• AVAILABLE DATA

☆ ☆ ☆ ☆

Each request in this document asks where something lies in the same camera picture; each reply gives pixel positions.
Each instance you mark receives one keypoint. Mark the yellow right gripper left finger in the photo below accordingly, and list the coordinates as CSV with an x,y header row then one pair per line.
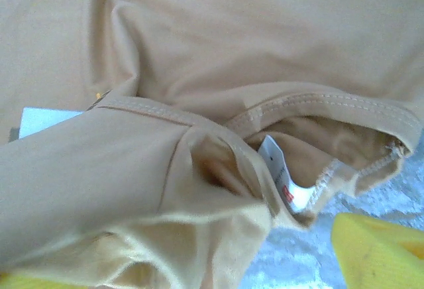
x,y
20,284

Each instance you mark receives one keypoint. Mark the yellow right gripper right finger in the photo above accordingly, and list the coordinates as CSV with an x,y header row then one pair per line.
x,y
381,256

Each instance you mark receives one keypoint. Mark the tan t-shirt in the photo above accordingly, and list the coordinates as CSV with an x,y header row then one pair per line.
x,y
198,53

☆ ☆ ☆ ☆

• ACTIVITY
The answer should hold exactly the lines running from the one with "Each instance you mark receives one keypoint. Mark the tan" to the final line of the data, both ends counted.

• OUTPUT BELOW
Each instance you mark receives one keypoint. Mark the tan t-shirt in the photo above accordingly, and list the coordinates as CSV with an x,y header row then one pair per line.
x,y
198,53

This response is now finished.